I am Indian. But I am also American. Confusing, I know, but this is the confusion I’ve been struggling with for my entire life. We’re called “ABCDs”: American Born Confused Desis (Desi from the Sanskrit desh, or country, meaning one from the home country). Confusion between the culture our parents pass down to us and the culture of our peers; confusion between the values and expectations of my family and the values and expectations of the society I live in; confusion between who I am and who I should be. But it’s the little things too, like confusion between brushing your teeth before or after breakfast.

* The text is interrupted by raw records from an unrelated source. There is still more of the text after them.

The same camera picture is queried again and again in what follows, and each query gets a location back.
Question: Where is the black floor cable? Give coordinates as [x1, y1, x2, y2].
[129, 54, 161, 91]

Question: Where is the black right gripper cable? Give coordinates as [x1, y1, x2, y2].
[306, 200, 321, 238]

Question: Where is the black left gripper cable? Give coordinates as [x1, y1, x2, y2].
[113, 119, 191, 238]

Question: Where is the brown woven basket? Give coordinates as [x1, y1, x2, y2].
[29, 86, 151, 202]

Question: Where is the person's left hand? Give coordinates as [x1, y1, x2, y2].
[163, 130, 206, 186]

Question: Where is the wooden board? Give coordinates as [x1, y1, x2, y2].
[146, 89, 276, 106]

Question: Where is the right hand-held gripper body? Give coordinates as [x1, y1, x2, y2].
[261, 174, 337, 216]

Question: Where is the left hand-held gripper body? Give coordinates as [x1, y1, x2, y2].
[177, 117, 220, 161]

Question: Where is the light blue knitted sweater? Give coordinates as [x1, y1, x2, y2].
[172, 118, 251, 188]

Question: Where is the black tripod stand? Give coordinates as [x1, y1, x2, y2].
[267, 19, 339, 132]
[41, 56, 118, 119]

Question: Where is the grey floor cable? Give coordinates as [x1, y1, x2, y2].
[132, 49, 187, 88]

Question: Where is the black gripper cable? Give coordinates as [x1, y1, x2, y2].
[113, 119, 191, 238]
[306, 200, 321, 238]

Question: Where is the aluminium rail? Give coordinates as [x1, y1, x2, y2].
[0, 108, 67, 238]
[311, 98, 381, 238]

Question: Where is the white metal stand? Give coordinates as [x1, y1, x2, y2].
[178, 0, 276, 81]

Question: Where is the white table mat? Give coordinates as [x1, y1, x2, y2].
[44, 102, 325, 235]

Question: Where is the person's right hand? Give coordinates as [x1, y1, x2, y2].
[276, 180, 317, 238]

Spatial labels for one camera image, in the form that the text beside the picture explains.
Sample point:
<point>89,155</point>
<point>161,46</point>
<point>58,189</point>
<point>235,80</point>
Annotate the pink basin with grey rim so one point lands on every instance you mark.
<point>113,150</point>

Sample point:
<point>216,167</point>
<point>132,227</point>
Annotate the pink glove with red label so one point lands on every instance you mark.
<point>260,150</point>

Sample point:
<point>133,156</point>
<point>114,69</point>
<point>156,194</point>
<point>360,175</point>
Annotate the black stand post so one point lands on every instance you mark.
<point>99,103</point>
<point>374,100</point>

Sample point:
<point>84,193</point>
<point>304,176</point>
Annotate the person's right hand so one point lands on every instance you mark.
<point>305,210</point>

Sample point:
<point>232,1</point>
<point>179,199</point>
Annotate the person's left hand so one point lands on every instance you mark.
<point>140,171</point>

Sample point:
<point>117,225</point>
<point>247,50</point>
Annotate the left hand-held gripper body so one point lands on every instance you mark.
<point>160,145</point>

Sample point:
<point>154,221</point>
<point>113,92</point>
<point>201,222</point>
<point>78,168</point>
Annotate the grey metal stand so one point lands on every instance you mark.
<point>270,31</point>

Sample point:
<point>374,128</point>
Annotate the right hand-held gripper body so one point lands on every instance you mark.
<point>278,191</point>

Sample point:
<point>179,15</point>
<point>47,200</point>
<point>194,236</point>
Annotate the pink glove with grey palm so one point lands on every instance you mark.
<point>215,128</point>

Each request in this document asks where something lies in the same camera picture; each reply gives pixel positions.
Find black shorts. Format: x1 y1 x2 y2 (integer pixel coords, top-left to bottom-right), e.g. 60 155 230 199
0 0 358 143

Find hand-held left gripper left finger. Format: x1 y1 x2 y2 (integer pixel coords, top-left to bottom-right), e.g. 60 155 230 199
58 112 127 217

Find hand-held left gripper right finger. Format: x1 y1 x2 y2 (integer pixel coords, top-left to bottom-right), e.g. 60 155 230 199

I am Indian. I speak Hindi fluently. I have been trained in two forms of classical Indian dance since the age of 4. My Spotify playlist has more Bollywood songs than English. At least one meal a day includes Indian food: the spicier, the better.
I am also American. I enjoy small talk. I love macaroni and cheese. I will always cheer for college football. I get teary eyed during July 4th fireworks and when the National Anthem is sung before the Super Bowl.
Every day is a balancing act between my Indian heritage and my American lifestyle. Each morning I wake up and call my parents. We speak in what I like to call “Hinglish” – half Hindi, half English. I get ready and come to work, where I’ve become the epitome of the American dream. As the child of immigrant parents, I’ve officially made it into a successful career as an attorney, pulling my family up “by the bootstraps” with me. And I work in what I might call the most quintessential American role there is: ruled by the intricacies of the American government and influenced by the slightest change in the English language.
And yet, while I work, I listen to Bollywood music to keep me focused. For dinner, Indian food is a must. And when I sleep, I dream in Hindi and English. I dream of my grandparents and other passed loved ones telling me I’ve done well. When I wake up the next morning to start my balancing act all over again, I know I can.